Jamies Italian Leeds is now in its fifth year. Tell us a little about your history with the franchise and how youve been part of the restaurants development during that time.

Luke – “We were the tenth Jamies to open out of 35 or so. In terms of the way the brand and restaurant have developed, right at the beginning we had fewer restaurants. Now we’ve gotten much larger, we’ve really started to define and hone in on exactly what it is we do. One thing that’s never changed is the culture, the passion and the ethos behind the food, staff and what we really do. No matter which restaurant you go into – whether its been open six or seven years, one year, two years or three months – they’ve always got exactly the same idea; the brand standards are the same, the culture is the same, the passion is the same, the way we all have cultural days…

It’s the same thing throughout.”

Whats your key ingredient?

Luke – “Fresh-made pasta has always been central to what we do. Some of the new restaurants have started doing pizzas, but even then it still comes back to fresh pasta, the working pasta machines visible to customers… What you should be able to do with any Jamies is walk in and just get what Jamie’s about, what he himself is about. It’s not flash or over the top. It’s just really good food, done well, in a nice environment. Although the brand has changed, although we’ve developed, getting stronger and growing over the years, we’ve never lost focus on those core values.”

Luke’s purported desire to provide a relaxed, understated dining environment sat comfortably next to my experience upon arrival; friendly chat, excellent coffee, no nonsense.

Can you define what drives that development?

Luke – “Over the last few years we’ve really started to develop as a business, listened to our staff, and gotten them much more involved in the direction we take things. I find it fantastic to be part of a restaurant brand that allows you to have input in how we develop as a business. A lot of managers have been on training courses, which culminate in pitching to the CEO ideas that you want to see come into play, how you feel the brand can be improved.

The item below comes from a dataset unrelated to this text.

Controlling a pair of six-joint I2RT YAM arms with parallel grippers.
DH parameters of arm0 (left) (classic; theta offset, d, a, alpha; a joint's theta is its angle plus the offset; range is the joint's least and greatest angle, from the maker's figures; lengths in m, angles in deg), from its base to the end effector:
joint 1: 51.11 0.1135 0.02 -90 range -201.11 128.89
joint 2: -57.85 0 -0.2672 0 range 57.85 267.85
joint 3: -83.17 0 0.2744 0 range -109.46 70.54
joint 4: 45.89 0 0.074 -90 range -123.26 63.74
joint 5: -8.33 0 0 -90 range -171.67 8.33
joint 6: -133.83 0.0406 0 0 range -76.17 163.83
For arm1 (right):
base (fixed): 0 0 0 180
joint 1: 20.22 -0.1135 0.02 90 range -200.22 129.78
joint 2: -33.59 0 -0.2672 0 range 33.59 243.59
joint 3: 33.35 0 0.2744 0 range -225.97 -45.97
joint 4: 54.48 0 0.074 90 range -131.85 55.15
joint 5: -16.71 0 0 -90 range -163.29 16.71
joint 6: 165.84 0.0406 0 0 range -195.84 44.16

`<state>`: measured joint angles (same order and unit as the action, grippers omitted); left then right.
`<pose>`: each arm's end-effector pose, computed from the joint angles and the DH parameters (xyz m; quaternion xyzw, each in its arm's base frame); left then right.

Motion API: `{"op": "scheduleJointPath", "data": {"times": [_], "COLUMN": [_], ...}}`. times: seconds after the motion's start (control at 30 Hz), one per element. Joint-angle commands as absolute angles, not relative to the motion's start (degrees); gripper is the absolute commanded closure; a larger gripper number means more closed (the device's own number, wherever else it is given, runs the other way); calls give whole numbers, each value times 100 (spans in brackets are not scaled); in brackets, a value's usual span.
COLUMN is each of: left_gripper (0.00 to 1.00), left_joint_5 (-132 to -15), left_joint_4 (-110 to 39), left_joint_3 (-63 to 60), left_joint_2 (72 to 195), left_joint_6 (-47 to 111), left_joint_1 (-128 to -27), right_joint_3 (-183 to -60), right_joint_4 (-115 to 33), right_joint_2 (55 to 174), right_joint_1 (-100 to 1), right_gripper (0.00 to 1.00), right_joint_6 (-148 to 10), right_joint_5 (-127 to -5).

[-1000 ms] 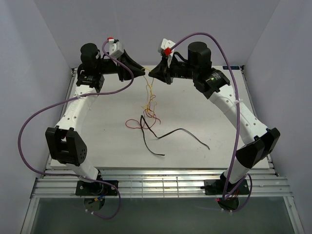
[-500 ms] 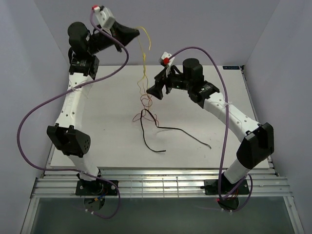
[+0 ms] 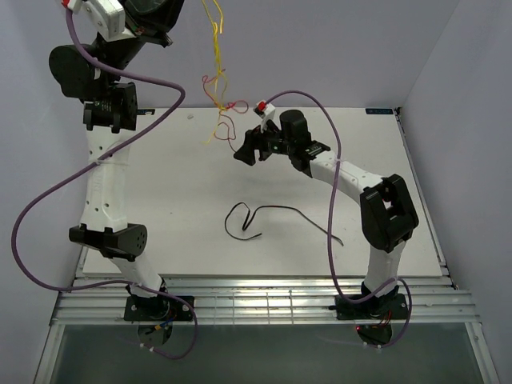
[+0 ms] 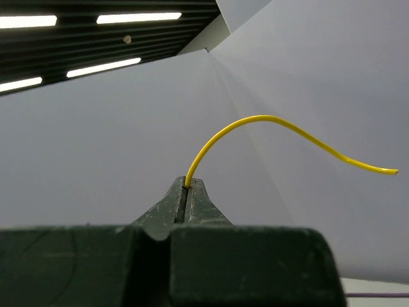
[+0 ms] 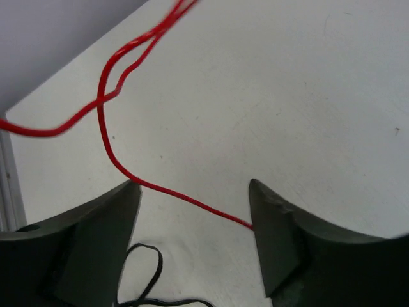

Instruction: Untangle the cables

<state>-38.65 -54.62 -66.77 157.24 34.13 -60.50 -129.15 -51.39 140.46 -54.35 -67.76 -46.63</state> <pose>0.2825 -0.0748 0.6781 0.3529 0.2474 -0.2445 0.8686 0.3819 0.2809 0.2895 -0.3110 0.7159 0.3850 0.4924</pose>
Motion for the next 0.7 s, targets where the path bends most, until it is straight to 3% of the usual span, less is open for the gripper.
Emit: {"op": "scheduleJointPath", "data": {"times": [0.0, 0.03, 0.2, 0.27, 0.3, 0.37, 0.67], "left_gripper": [100, 100, 100, 100, 100, 100, 100], "left_joint_5": [-3703, -3650, -3570, -3666, -3754, -3764, -3755], "left_joint_4": [-5268, -5268, -5268, -5268, -5268, -5268, -5242], "left_joint_3": [-6446, -6437, -6174, -5807, -5674, -5419, -4626], "left_joint_2": [15795, 15787, 15769, 15708, 15681, 15655, 15611], "left_joint_6": [2618, 2520, 2405, 2493, 2528, 2616, 2256], "left_joint_1": [-6025, -6025, -6025, -6016, -6016, -6016, -6016], "right_joint_3": [-13386, -13317, -13044, -12756, -12658, -12508, -12148], "right_joint_4": [-5757, -5871, -6478, -6689, -6760, -6891, -6523], "right_joint_2": [13977, 13915, 13660, 13590, 13555, 13528, 13589], "right_joint_1": [-5380, -5371, -5371, -5380, -5388, -5380, -5388], "right_gripper": [17, 5, 2, 20, 42, 51, 38], "right_joint_6": [-6372, -6345, -6205, -6082, -5977, -5906, -5993], "right_joint_5": [-4946, -4990, -4309, -4087, -3946, -3840, -3558]}}
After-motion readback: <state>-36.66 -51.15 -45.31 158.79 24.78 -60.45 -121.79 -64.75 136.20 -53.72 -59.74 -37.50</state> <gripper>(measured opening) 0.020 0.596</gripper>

It’s not just about having Jamie Oliver’s name above the door. At the beginning, sure, that’s gonna get people through the door. Three, four, five years down the line, at that point it’s about the food and the staff, so we make sure we get the right people working for us – I believe the best on the high street – and for me, that is what Jamies has always been about. I think now we’re really putting even more focus back into the restaurants, and getting the most out of everybody that works in those restaurants. Whether that’s sending people to assist in international openings or continued training within existing restaurants to ensure we’re always the best we can be.”

Wanting to cook and travel, my initial thought was to join the navy

Jaz – “Even on a day to day basis in this restaurant, half eleven everyday it’s pre-shift time; that’s all the front of house staff, the chefs, the managers, we’ll cook the day’s specials, talk through the ingredients, the history of the dish and where it comes from. That’s where Jamie has stayed true. That information about a single product, it’s origins… so that everyone is clued up on it, so the information you give to the staff, they’ll then be able to give that information – with their own style and personality – to the [guests at the] table.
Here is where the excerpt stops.